A former U.S. poet laureate once said that one quality that makes a great poem is specificity. As an example, he cited a poem about the culling of chickens and how the event was meticulously, even lavishly, described.

I really agree with his statement. If you look at great poems, one common denominator that they often have is that the objects and images described within them have been described accurately and with great specificity.

For example, just think about how well Wordsworth describes the abundance of daffodils in his poem “I Wandered Lonely as a Cloud”:

Continuous as the stars that shine
And twinkle on the milky way
They stretch in never ending line
Along the margin of a bay

Or how about how ominously Edgar Allen Poe depicts the raven:

And his eyes have all the seeming of a
demon’s that is dreaming,
And the lamp-light o’er him streaming
throws his shadow on the floor

There is certainly something about specificity that makes it an undisputed ingredient of good writing.

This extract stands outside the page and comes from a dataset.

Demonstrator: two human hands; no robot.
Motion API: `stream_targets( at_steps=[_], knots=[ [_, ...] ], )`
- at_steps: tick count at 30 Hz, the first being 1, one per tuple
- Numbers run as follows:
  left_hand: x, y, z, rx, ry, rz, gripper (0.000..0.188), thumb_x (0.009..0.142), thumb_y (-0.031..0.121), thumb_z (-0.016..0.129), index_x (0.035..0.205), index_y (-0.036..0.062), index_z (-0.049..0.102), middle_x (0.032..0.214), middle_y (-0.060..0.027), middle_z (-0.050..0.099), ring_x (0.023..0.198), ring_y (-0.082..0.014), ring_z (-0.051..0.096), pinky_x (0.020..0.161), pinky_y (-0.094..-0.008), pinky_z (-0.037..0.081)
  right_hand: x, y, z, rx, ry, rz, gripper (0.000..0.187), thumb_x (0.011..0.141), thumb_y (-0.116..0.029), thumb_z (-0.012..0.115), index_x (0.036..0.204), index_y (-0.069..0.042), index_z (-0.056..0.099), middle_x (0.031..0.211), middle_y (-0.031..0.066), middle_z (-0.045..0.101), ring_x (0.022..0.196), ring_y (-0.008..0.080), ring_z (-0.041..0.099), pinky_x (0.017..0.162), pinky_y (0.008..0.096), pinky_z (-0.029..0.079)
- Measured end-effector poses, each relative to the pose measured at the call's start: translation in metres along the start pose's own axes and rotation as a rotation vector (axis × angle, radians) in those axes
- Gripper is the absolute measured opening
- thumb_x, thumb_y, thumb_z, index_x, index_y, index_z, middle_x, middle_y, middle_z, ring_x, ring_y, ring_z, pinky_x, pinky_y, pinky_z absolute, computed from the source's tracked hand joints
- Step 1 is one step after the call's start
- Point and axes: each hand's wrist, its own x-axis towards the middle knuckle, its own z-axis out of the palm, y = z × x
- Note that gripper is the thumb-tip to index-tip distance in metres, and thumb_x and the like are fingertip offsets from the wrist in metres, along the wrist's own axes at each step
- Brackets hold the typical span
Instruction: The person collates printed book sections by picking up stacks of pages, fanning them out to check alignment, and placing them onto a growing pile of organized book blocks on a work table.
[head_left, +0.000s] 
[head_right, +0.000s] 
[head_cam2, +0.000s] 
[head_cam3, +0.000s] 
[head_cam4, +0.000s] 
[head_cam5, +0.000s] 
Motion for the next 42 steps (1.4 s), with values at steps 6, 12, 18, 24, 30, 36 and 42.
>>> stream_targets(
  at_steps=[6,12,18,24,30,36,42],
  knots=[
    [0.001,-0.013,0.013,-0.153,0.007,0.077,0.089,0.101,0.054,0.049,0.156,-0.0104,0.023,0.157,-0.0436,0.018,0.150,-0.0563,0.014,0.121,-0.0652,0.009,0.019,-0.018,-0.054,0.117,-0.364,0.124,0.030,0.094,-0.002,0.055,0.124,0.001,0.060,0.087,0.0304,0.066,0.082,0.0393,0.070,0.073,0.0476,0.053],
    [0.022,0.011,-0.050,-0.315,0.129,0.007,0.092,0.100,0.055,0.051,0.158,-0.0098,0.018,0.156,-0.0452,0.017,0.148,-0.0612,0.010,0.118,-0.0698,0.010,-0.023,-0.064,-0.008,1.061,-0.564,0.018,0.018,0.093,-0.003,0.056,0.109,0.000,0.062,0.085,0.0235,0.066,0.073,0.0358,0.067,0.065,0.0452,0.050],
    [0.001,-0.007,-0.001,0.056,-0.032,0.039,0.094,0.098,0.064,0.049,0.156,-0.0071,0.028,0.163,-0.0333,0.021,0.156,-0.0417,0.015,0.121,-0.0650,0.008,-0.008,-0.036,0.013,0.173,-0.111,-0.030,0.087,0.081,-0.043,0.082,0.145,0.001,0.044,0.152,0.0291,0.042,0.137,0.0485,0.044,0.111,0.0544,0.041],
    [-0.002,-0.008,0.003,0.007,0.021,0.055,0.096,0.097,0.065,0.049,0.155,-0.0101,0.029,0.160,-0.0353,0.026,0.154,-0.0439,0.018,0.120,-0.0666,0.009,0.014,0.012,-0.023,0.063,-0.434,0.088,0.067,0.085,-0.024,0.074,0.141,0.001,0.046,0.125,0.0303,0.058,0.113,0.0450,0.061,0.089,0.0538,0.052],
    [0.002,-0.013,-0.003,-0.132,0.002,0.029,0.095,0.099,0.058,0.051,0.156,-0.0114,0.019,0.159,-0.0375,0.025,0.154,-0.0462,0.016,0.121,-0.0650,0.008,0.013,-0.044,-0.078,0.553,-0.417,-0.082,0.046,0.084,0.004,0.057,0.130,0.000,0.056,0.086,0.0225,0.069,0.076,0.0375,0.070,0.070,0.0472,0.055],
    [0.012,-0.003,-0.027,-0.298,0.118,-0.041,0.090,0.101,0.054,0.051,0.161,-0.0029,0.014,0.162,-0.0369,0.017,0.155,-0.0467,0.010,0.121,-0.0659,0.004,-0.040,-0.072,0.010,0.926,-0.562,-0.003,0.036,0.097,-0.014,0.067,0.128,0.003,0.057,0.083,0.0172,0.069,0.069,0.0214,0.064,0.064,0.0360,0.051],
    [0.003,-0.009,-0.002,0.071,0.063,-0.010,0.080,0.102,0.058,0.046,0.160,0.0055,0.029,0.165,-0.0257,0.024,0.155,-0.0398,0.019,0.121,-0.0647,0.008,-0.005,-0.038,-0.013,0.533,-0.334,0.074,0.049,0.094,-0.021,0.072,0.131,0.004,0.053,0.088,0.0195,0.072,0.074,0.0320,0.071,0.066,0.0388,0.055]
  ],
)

Enter Kevin Gates, a rapper from Baton Rouge, Louisiana. Kevin Gates is a badass, tattooed-covered dude who wears diamond studded fronts – or, a “mouth full of ice” – in many of his music videos. He had been or still is very involved in street life and has served time in prison on several occasions.
At first blush, he’s not the kind of guy one would think would have something in common with Wordsworth or Edgar Allen Poe.

But he does. It’s the writing. Yes, Gates lives in a totally different era from the other two writers and has quite the different lifestyle, but he too has written something that transcends the mundane, or even the good, thanks to specificity.

On his 2014 mixtape “By Any Means,” Gates has a song called “Arm and Hammer.” Yes, that’s the Arm & Hammer that your mom used to put in the refrigerator to absorb odors. However, drug dealers also use Arm & Hammer, which is really sodium bicarbonate, to turn cocaine into crack. Gates’ song of course refers to the latter usage. The main idea of the song is that the narrator is so successful as a drug dealer that he keeps running out of Arm & Hammer.

Now, of course I don’t condone drug dealing and drug use. But by zeroing in on this one object, Arm & Hammer, and its importance in the world of a drug dealer, Gates has written something that surpasses good and rises to the level of exceptional. By focusing on this one object – an object one would never think to write a song about or to make art about -- he really brings us vividly into his world.